For more theology, upcoming events, and links to video, audio, etc. visit www.wolfmueller.co.
Hi,
I’ve recently started going to a LCMS church in my area, and I’m interested in becoming a Lutheran. I have watched some of Mr. Wolfmueller’s videos, but I wanted to see if I could get some help. I really struggle and sometimes it doesn’t even feel like a struggle with sin and sinful desires. I’ve struggled with many sins over my life including anger, laziness, lust, pride, and basically everything a sinful person can imagine.
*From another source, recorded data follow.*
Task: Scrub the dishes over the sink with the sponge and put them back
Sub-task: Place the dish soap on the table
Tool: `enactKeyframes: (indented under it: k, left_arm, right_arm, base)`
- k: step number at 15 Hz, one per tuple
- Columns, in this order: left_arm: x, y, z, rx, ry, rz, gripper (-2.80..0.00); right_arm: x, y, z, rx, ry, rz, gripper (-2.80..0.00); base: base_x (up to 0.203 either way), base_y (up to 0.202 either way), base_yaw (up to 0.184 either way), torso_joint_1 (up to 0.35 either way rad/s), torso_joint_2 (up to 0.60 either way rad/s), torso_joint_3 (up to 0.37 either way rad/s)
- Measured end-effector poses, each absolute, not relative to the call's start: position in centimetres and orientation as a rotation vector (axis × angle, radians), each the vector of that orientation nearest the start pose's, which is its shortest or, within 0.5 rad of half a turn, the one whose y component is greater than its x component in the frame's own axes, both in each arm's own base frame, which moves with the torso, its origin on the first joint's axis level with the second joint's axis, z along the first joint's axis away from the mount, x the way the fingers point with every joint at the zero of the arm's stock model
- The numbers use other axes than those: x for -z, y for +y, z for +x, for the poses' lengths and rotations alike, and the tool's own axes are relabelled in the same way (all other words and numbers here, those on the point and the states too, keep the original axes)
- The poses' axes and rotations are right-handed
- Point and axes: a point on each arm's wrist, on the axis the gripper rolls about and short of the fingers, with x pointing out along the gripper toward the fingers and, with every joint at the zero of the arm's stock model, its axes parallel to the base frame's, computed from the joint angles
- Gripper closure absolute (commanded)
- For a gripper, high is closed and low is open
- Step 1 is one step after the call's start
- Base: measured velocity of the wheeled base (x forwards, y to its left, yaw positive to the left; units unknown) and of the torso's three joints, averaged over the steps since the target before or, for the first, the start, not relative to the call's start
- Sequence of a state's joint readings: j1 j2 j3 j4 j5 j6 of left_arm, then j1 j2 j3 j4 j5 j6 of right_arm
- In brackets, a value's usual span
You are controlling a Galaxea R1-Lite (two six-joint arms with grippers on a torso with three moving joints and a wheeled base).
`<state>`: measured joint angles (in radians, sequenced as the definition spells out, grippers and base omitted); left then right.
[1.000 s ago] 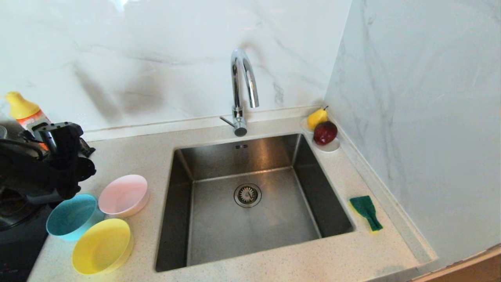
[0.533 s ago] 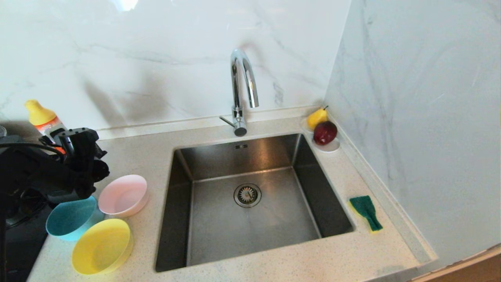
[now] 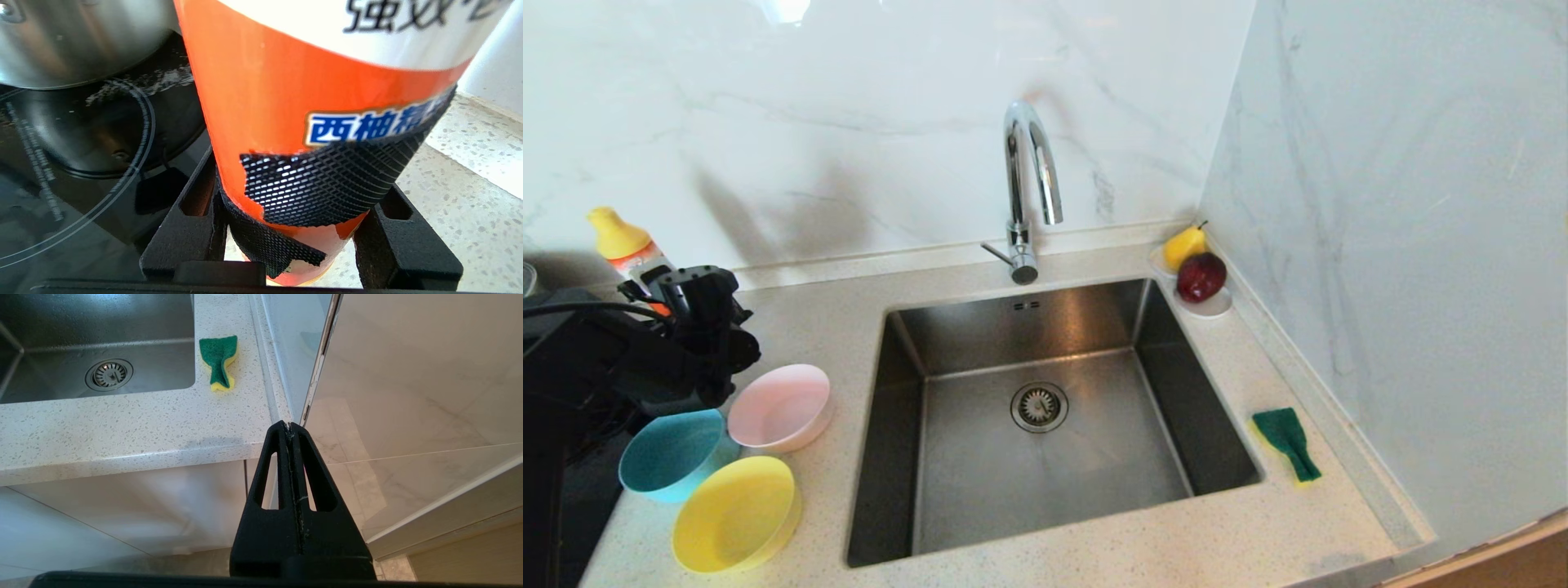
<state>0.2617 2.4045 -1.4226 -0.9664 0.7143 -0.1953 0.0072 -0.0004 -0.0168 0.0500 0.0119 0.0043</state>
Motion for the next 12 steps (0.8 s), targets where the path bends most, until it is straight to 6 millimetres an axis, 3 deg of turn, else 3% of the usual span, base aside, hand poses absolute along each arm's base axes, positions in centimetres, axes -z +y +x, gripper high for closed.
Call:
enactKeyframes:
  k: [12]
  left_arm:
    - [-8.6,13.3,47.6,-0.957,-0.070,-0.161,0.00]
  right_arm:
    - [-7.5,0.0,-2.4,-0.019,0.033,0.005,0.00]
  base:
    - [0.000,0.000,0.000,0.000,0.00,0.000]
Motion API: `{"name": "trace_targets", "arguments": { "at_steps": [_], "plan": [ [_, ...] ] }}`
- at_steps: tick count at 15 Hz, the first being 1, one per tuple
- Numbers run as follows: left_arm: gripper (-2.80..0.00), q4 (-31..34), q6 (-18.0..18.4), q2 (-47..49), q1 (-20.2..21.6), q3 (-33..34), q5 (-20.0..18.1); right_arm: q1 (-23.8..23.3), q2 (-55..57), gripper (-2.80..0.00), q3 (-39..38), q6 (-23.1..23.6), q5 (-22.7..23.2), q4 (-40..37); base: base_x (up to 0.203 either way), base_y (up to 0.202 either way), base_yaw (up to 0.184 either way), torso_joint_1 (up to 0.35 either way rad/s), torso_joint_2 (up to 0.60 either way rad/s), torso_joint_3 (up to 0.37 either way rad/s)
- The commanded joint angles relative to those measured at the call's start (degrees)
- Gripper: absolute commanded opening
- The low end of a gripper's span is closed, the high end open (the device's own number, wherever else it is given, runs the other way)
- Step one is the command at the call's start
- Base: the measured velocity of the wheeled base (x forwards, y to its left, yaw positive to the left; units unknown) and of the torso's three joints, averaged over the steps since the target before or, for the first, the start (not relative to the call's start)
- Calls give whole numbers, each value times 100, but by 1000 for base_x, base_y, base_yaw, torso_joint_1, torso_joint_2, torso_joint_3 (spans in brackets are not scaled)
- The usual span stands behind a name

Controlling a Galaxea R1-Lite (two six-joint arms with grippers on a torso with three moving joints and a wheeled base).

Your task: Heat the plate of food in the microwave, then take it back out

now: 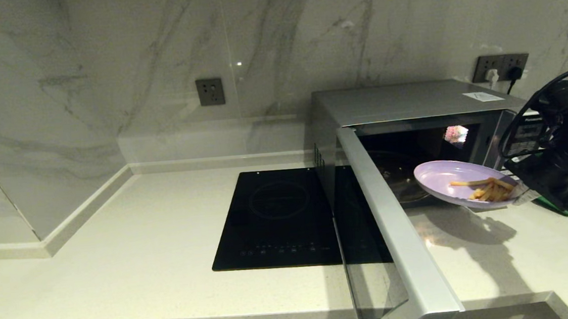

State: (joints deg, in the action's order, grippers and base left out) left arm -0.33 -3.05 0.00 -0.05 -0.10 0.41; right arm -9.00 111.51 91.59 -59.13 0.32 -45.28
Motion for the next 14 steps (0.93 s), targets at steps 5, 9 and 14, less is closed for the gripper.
{"name": "trace_targets", "arguments": {
  "at_steps": [5, 9, 14],
  "plan": [
    [-280, -2, -3, 0, 5, 1, 2, -152, -876, -280, -580, -19, 9, -25, 0, 0, 0, 0, 0, 0],
    [-280, -2, -3, 0, 5, 1, 2, -596, -1441, -280, -1183, 30, -3, -25, 0, 0, 0, 0, 0, 0],
    [-280, -2, -3, 0, 5, 1, 11, -1474, -1718, -280, -1632, 395, 6, -23, 0, 0, 0, 0, 0, 0]
  ]
}}
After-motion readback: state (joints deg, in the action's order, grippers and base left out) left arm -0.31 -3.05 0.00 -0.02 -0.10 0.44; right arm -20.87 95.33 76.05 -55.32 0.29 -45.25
I would be lying if they couldn’t be called habits or repeated sins. I have clue if I’m repented enough or if my repentance is even real. I’m so scared I’ll forfeit not lose salvation like Lutherans believe. I’m so scared that I’m going to ultimately end up in hell. I cannot stop sinning, and if I’m being honest there is part of me that desires to sin. I feel a strong part of me that likes it and enjoys yet I pray for mercy. This fight is so tiring. I question whether I’m saved everyday. The idea I can be saved today and then not be saved tomorrow scares me so much. I feel paralyzed to be honest, and it’s getting to the point I wish I could just quit all of this. Yet, part of me doesn’t want to. It wants to be with God, but I just feel all of my sins and desires are just causing me to deceive myself into thinking I’m saved. Im so scared Hebrews 10:26-27 apply to me. How do I know I’m not part of the crowd mentioned in 1 John 3. Of course I sin, and I confess them. Yet, I find myself committing the same stupid stuff over and over. The worst part is part of me enjoys and and wants to do it again. I know that I want to stop, but I also know I don’t. Sometimes I just want God to take me now so I don’t forfeit my salvation. Please help!